Media monitoring offers vigilant eye

Worldtrax Media believes it has a product advertisers and Hollywood syndication studios cannot live without.

It designed an Internet-based media-monitoring service that watches over television channels to ensure that commercials, promo spots and programs run when and where they are scheduled.

If a Warner Bros. Domestic Television advertisement for an episode of The Jamie Foxx Show
doesn't air in New York or a 30-second spot for Budweiser airs during the middle of the night instead of its correct prime time slot, the computer-based Worldtrax Media Trace service will know.

"We allow anybody in the media industry, whether you are an advertising agency, a broadcaster or a studio, whoever you are, to identify where any material airs anytime in the world overnight, down to the second," says Worldtrax founder and CEO Craig Kelley. "We basically put a fingerprint into the actual active portion of a promo or show and track where it airs and doesn't air."

An Internet-based service, Media Trace encodes all formats of video with a digital fingerprint and, with electronic monitoring devices that are located in all major markets, watches over every second of programming. Kelley helped develop the Media Trace technology while working with Lucent Technologies and licensed the service for worldwide distribution from Lucent.

In terms of notifying stations and cable systems of errors or breaches of contract, Dick Gold, Worldtrax President of North American Sales, says that's up to the clients.

"We are not in the policing business," says Gold. "What we give, say, Warner Bros. every day are two reports, the total number of promos played, then a discrepancy report that tells them where the wrong promos played or didn't play at all. They follow up with the individual station, not us."

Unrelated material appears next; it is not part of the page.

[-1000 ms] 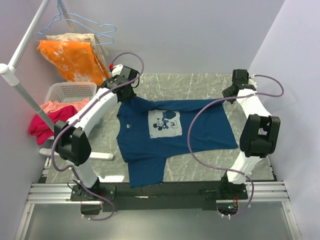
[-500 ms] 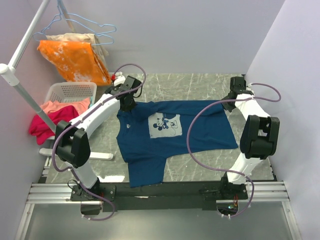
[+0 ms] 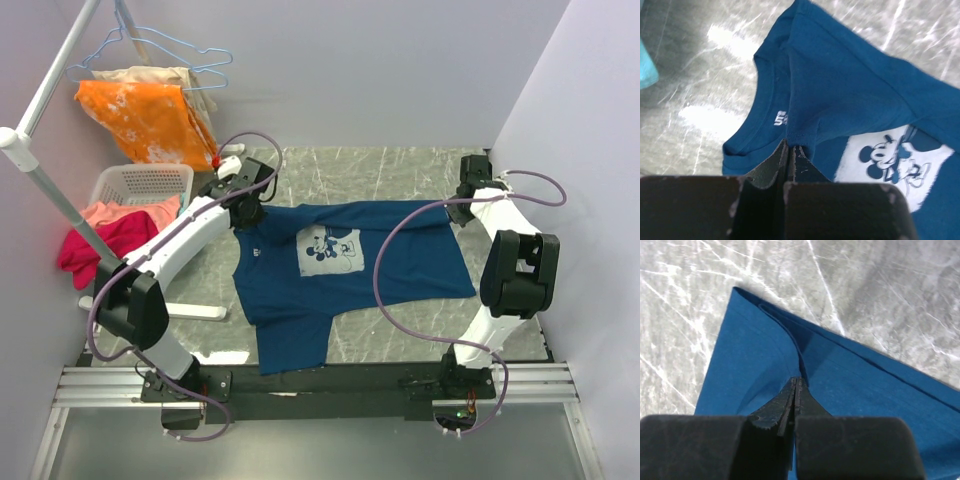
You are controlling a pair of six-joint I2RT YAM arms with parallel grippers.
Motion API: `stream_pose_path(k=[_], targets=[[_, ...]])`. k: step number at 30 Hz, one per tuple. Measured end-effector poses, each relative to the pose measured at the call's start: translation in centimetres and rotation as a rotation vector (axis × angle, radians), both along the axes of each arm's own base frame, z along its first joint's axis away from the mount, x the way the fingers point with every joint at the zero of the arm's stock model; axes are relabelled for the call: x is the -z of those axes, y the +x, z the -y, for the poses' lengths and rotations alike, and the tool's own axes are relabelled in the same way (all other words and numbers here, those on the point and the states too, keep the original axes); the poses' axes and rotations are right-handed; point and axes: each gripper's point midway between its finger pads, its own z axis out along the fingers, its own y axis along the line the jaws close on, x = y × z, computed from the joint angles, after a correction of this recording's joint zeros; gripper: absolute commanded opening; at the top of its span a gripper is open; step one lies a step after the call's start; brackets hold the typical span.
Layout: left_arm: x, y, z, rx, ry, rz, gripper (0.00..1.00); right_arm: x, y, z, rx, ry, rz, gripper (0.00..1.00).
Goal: Fold and stack the t-shirts
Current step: Fold the tshirt
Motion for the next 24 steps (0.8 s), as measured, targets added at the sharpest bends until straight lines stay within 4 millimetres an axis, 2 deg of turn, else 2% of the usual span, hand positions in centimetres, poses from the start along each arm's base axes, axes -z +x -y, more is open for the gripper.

Worldtrax Media Trace isn't the first monitoring service of its kind to enter the U.S. marketplace. Nielsen Media Research and Competitive Media Reporting have already established their own individual services. But Kelley says Media Trace is the only automated monitoring system of its kind.

"There is and there isn't competition out there for us," says Kelley. "We're well aware of those companies, but the unique capabilities that we have built into our services make us stand out. We can work seamlessly from analog to digital unlike our competitors, so it doesn't matter what type of media you give us."

A year ago, Worldtrax's Media Trace service began operating in Japan and in several Latin American countries, including Argentina, Chile, Mexico and Brazil. Clients include McCann Erickson, General Motors and Nestlé and several cable networks operating internationally.

Media Trace has entered the U.S., setting up test markets in Los Angeles, New York and in Worldtrax' home market of Portland, Ore. By this summer, Kelley says the system will be up and running in the top 75 U.S. markets and by year's end the top 150.

"We are basically going to be monitoring every terrestrial broadcast signal in every market," says Kelley, who formerly worked for Mattel Toys developing interactive components for video games. "In every major market we'll be monitoring every advertiser-supported cable channel. So in large markets like Los Angeles and New York, we will be monitoring something like 55 to 70 channels."

While only in three U.S. markets, Worldtrax has been able to sign up several major syndication studios that want to track their programs, including Warner Bros. and Tribune Entertainment. Worldtrax is currently handling seven Warner Bros. shows in syndication, including ER, Friends, The People's Court
and Moral Court. For Tribune, the service was used last year on several weekend action series.

"It really makes sense for the syndication community," says Kelley. "We will certainly verify everything that runs, but with some of our clients we are doing real-time matching against play logs and buy-information."